--- START ---

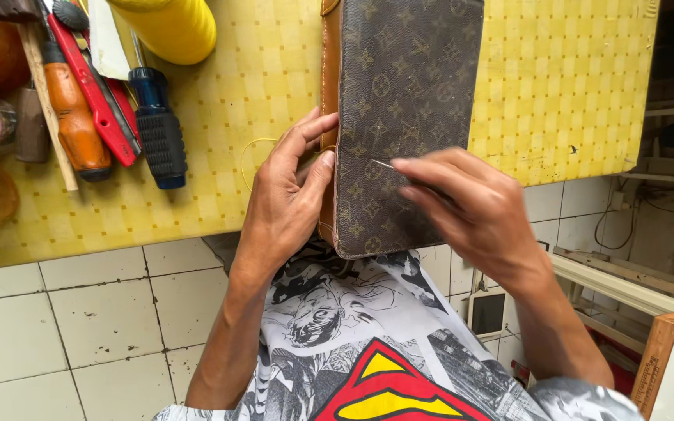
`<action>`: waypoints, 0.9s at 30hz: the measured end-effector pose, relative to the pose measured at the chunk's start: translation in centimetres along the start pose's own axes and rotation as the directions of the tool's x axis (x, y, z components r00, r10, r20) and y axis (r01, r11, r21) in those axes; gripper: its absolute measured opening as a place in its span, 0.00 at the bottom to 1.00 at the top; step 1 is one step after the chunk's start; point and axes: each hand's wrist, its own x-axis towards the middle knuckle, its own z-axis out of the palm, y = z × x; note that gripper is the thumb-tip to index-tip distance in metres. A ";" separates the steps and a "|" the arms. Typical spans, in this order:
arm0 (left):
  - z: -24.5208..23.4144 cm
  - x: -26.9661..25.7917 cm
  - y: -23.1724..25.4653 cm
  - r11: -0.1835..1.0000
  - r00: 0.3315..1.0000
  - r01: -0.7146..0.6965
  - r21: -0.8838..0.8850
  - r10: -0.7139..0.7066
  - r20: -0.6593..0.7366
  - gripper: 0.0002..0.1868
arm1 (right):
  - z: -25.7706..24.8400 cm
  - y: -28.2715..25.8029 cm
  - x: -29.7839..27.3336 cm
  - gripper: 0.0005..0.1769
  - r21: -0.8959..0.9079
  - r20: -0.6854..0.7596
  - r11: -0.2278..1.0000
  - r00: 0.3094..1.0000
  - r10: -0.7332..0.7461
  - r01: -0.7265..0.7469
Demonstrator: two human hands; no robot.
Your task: The person hand-sews the edge of a brown patterned leather wallet using a needle and yellow thread. They repeatedly push the needle through the leather and pull the thread tight to secure the stitching along the side seam.
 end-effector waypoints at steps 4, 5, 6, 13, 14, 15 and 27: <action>-0.2 0.1 -0.7 0.999 1.000 -0.003 -0.048 0.004 0.007 0.18 | 2.0 -0.1 2.2 0.13 -0.029 -0.019 0.997 0.997 -0.072 0.071; -0.4 0.1 -0.8 0.999 1.000 -0.001 -0.049 0.001 0.004 0.18 | 2.1 -0.2 2.2 0.13 -0.028 -0.015 0.997 0.997 -0.073 0.072; -0.5 0.1 -0.9 0.999 1.000 -0.013 -0.042 0.013 0.007 0.17 | 2.1 -0.3 2.3 0.13 -0.027 -0.019 0.999 0.999 -0.044 0.043; -0.6 0.3 -1.0 0.998 0.999 -0.034 -0.056 0.035 0.005 0.17 | 2.3 -0.4 2.5 0.13 -0.048 -0.033 0.998 0.998 -0.048 0.046; -0.6 0.3 -0.9 0.998 0.999 -0.035 -0.057 0.036 0.004 0.17 | 2.3 -0.4 2.6 0.13 -0.050 -0.032 0.998 0.998 -0.049 0.047; -0.6 0.3 -0.9 0.998 0.999 -0.038 -0.043 0.038 -0.003 0.17 | 2.2 -0.5 2.6 0.13 -0.035 -0.022 0.999 0.999 -0.042 0.041; -1.9 -1.3 4.6 0.993 0.997 -0.072 0.091 0.074 -0.017 0.16 | 0.1 -2.7 2.4 0.13 0.128 -0.040 0.992 0.999 -0.002 0.007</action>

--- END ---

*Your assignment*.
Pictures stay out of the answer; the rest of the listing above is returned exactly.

*Output below*.
`<action>`: waypoints, 0.9s at 30hz: the measured end-effector pose, relative to the pose measured at the chunk's start: translation in centimetres along the start pose's own axes and rotation as the directions of the tool's x axis (x, y, z components r00, r10, r20) and y axis (r01, r11, r21) in those axes; gripper: its absolute measured opening as a place in its span, 0.00 at the bottom to 1.00 at the top; step 1 is one step after the chunk's start; point and axes: each hand's wrist, its own x-axis towards the middle knuckle, its own z-axis out of the palm, y = z × x; note that gripper is the thumb-tip to index-tip distance in metres. A ";" separates the steps and a "|" the arms. Typical spans, in this order:
arm0 (left):
  - z: -24.5208..23.4144 cm
  - x: -26.9661..25.7917 cm
  - y: -23.1724..25.4653 cm
  - r11: -0.1835..1.0000
  - r00: 0.3315..1.0000
  - r01: -0.7146..0.6965
  - r21: -0.8838..0.8850
  - r10: -0.7139..0.7066
  - r20: -0.6593..0.7366
  - gripper: 0.0002..0.1868
arm1 (right):
  - z: -25.7706..24.8400 cm
  - y: -28.2715..25.8029 cm
  - x: -29.7839..27.3336 cm
  - gripper: 0.0005..0.1769
  - r21: -0.8959..0.9079
  - r20: -0.6854..0.7596
  - r11: -0.2278..1.0000
  - r00: 0.3094..1.0000
  - r10: -0.7332..0.7461
  - r01: -0.7265..0.7469
Demonstrator: two human hands; no robot.
Your task: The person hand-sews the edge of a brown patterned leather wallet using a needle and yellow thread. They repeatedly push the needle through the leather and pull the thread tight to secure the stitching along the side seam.
 end-effector waypoints at steps 4, 5, 6, 13, 14, 15 and 27: <action>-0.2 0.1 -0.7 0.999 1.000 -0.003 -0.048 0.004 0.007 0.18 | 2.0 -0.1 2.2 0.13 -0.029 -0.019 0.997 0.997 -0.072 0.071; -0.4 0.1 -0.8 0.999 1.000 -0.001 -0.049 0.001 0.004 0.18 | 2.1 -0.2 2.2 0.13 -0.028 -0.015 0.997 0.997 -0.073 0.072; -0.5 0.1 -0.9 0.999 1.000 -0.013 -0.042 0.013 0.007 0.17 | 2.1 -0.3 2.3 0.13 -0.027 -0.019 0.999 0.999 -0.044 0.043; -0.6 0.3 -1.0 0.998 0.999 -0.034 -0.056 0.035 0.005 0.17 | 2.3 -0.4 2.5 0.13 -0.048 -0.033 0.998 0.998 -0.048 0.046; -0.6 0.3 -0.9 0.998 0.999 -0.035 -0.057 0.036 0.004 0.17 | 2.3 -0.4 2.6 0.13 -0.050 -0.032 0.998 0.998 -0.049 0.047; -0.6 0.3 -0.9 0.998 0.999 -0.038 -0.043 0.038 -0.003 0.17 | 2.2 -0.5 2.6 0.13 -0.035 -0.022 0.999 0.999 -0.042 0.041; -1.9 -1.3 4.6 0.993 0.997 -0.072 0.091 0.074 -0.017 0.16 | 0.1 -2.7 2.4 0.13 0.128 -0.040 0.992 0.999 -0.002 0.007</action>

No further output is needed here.